Both equations of motion of the above given lagrangian systems can be reduced from equation of 
motion on the whole Drinfeld double, not depending on the choice of Manin triple:
\be\label{emkl}
\langle (\partial_{\pm} l) l^{-1}, {\cal E}^{\pm} \rangle =0,
\ee
where subspaces ${\cal E}^{+}= span(T^i+E^{ij}(e) \tilde{T}_j)$, ${\cal E}^{-}= span(T^i-E^{ji}(e) \tilde{T}_j)$ 
are orthogonal w.r.t. $\langle, \rangle$ and span the whole Lie algebra $D$.
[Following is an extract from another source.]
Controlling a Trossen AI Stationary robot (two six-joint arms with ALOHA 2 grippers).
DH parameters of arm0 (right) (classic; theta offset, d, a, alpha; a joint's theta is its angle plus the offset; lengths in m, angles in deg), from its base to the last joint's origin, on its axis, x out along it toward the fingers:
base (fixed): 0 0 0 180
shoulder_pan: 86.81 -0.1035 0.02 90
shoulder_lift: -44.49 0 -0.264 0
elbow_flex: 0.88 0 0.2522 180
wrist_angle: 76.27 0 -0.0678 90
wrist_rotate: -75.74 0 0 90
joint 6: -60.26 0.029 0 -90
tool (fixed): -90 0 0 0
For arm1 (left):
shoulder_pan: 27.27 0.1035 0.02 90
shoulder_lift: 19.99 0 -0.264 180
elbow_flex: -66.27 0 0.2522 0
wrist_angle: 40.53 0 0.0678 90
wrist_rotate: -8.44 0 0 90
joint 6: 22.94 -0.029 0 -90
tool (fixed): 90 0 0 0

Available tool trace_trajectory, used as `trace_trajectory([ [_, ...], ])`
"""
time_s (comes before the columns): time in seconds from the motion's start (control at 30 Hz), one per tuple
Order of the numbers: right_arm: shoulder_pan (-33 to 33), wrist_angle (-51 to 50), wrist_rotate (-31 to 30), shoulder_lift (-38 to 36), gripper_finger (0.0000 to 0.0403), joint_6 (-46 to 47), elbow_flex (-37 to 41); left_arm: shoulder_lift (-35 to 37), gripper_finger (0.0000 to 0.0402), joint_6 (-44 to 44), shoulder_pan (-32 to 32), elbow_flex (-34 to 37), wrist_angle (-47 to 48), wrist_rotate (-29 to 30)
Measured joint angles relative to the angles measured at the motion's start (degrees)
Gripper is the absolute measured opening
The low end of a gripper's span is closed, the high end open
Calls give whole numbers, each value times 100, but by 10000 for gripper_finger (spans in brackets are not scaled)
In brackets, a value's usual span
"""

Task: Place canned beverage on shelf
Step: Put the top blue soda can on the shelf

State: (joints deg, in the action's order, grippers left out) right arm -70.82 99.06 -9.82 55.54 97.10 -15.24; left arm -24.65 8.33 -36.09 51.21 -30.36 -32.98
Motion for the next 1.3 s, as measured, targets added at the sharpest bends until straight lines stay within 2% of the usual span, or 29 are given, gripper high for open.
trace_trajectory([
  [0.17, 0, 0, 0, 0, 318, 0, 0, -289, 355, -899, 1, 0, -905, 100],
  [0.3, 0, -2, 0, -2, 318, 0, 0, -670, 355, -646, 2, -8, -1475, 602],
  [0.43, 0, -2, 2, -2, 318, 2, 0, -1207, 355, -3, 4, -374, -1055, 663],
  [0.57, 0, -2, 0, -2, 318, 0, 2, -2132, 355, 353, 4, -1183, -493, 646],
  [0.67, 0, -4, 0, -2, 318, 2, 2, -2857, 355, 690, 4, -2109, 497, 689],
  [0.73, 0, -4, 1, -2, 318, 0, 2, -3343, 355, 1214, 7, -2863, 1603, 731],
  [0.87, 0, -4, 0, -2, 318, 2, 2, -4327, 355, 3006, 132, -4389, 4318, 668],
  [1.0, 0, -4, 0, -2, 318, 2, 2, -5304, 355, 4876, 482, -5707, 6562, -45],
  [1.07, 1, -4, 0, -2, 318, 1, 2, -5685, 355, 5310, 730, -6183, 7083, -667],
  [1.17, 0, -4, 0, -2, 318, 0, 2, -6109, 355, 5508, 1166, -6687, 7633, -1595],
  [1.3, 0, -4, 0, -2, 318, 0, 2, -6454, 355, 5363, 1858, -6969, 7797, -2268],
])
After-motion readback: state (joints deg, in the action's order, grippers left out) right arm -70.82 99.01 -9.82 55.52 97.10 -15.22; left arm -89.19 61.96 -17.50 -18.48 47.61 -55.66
One writes $l = g .\tilde{h}, 
\, g \in G,\, \tilde{h} \in \tilde{G}$ (such decomposition of group elements exists at least at the vicinity of the  unit  element) 
and eliminates $\tilde{h}$ from (\ref{emkl}), respectively $l = \tilde{g} .h, 
\, h \in G,\, \tilde{g} \in \tilde{G}$ and eliminates $h$ from (\ref{emkl}). The resulting equations of motion
for $g$, resp. $\tilde{g}$ are the equations of motion of the corresponding lagrangian system (see \cite{klse:dna}).

The corresponding models for the Drinfeld doubles \rf{abel})--\rf{tB}) are the following.
\\{\bf Abelian double:} The adjoint representations of the groups $G,\tilde G$ are trivial
so that
\be \tilde E(\tilde g)= \tilde E(e) = E(g)^{-1}=E(e)^{-1}, \ee
and the Lagrangians of the dual models are
\be {\cal L}=(xv-uy)^{-1}\left( v\,\partial_-\chi\partial_+\chi -y\,\partial_-\chi\partial_+\theta -u\,\partial_-
\theta\partial_+\chi +x\,\partial_-\theta\partial_+\theta \right),
\ee 
\be \tilde{\cal L}=x\,\partial_-\sigma\partial_+\sigma +y\,\partial_-\sigma\partial_+\rho +u\,\partial_-
\rho\partial_+\sigma +v\,\partial_-\rho\partial_+\rho.
\ee
\\{\bf Semiabelian double:} The adjoint representations of the groups $G,\tilde G$ are 
\[ Ad(g)^T=\left ( \matrix{ 1 & 0 & 0 & 0 \cr 0 & 1 & 0 & 0 \cr 0 & \theta  & 1 & 0 \cr -\theta  & 0 & 0 & 1 \cr  }\right),
\ \ \ Ad(\tilde{g})^T=\left ( \matrix{ 1 & 0 & 0 & 0 \cr -\rho  & e^{\sigma } & 0 & 0 \cr 0 & 0 & 1 & {\rho }
   {e^{-\sigma }} \cr 0 & 0 & 0 & e^{-\sigma } \cr  }\right)
\]
where $(\chi,\theta)$ and $(\sigma,\rho)$ are group coordinates of $G$ and $\tilde G$. The Lagrangians of the dual models are
\begin{eqnarray}\lbl{sa1}
\nonumber {\cal L} & = & \left(v\,x - u\,y - u\,\theta  + y\,\theta  +  \theta^2 \right)^{-1}\left[ 
v\,\partial_-\chi\partial_+\chi 
-(\theta+y)\,\partial_-\chi\partial_+\theta \right.
\\ & & \left.
+(\theta-u)\,\partial_-\theta\partial_+\chi
 +x\,\partial_-\theta\partial_+\theta \right], \\
\nonumber \tilde{\cal L} & = & \left(x-u\,\rho-y\,\rho+v\rho^2\right)\,\partial_-\sigma\partial_+\sigma 
+(y-v\rho)\,\partial_-\sigma\partial_+\rho \\
& & +(u-v\rho)\,\partial_-\rho\partial_+\sigma +v\,\partial_-\rho\partial_+\rho .
\lbl{sa2}\end{eqnarray}
Similarly one may use the other possible decomposition of the double into maximally isotropic subalgebras, i.e.  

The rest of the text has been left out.